▸ **EXERCISE DETAILS**: Look through the listing and locate every line containing the word "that"; copy those lines.

▸ **AVAILABLE DATA**:
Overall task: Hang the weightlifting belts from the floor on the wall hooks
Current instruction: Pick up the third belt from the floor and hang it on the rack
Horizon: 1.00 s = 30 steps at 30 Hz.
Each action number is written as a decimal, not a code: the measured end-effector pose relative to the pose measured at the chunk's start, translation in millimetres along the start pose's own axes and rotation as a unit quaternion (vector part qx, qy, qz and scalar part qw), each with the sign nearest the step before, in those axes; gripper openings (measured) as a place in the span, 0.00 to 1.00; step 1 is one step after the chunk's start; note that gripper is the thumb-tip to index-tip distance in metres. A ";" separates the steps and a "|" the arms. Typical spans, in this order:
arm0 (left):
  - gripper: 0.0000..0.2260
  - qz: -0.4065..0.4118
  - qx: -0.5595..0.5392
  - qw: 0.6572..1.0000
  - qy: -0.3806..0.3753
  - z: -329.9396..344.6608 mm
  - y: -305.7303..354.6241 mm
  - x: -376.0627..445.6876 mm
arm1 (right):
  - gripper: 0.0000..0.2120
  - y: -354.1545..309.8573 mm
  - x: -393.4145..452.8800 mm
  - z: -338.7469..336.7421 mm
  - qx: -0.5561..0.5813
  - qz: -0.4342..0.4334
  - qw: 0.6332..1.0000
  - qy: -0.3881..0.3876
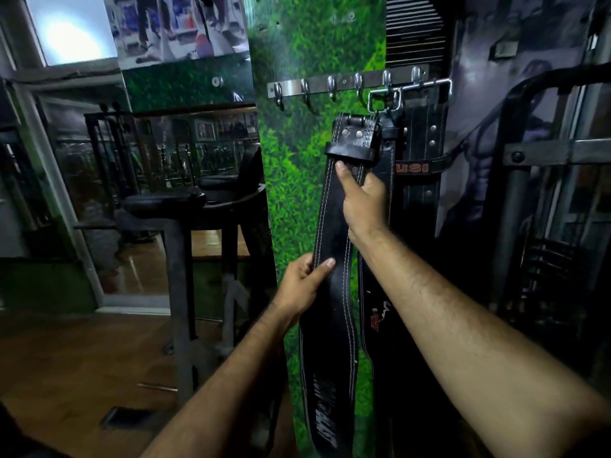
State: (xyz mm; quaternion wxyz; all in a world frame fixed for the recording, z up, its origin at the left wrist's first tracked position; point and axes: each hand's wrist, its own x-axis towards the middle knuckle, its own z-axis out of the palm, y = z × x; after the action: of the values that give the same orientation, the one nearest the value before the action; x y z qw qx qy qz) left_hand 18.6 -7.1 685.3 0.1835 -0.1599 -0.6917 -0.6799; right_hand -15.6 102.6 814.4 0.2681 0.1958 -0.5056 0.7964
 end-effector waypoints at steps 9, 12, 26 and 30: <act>0.07 -0.137 0.084 0.984 -0.074 -39.3 -45.2 -30.8 | 0.13 21.2 -8.4 -3.1 -0.002 0.051 0.998 0.046; 0.10 -0.178 0.166 0.961 -0.130 -49.6 -19.8 -20.0 | 0.11 23.7 -8.2 -2.8 0.001 0.084 0.996 0.040; 0.05 0.002 0.051 0.998 0.023 0.7 15.3 2.8 | 0.15 19.3 -1.2 6.8 -0.022 0.021 0.999 0.018; 0.06 -0.059 0.071 0.996 0.009 -5.8 -18.5 -14.8 | 0.15 30.9 -2.8 4.5 -0.053 0.011 0.998 0.026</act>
State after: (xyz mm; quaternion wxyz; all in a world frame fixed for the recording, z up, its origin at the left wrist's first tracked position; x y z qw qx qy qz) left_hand 23.2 -13.0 662.1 0.1600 -0.0993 -0.7449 -0.6400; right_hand -32.5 87.1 792.9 0.2822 0.1550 -0.5422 0.7761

▸ **EXERCISE ANSWER**:
Each action number is written as a decimal, not a code: the measured end-effector pose relative to the pose measured at the chunk's start, translation in millimetres along the start pose's own axes and rotation as a unit quaternion (vector part qx, qy, qz and scalar part qw), each with the sign nearest the step before, in those axes; gripper openings (measured) as a place in the span, 0.00 to 1.00; step 1 is one step after the chunk's start; note that gripper is the thumb-tip to index-tip distance in metres. A ";" separates the steps and a "|" the arms. Typical spans, in this order:
State: (xyz mm; quaternion wxyz; all in a world frame fixed for the recording, z up, its origin at the left wrist's first tracked position; point and axes: each hand's wrist, its own x-axis towards the middle knuckle, its own z-axis out of the palm, y = z × x; after the action: of the values that give the same orientation, the one nearest the value before the action; x y z qw qx qy qz) left_hand 18.6 -7.1 685.3 0.1835 -0.1599 -0.6917 -0.6799; right_hand -15.6 102.6 814.4 0.2681 0.1958 -0.5056 0.7964

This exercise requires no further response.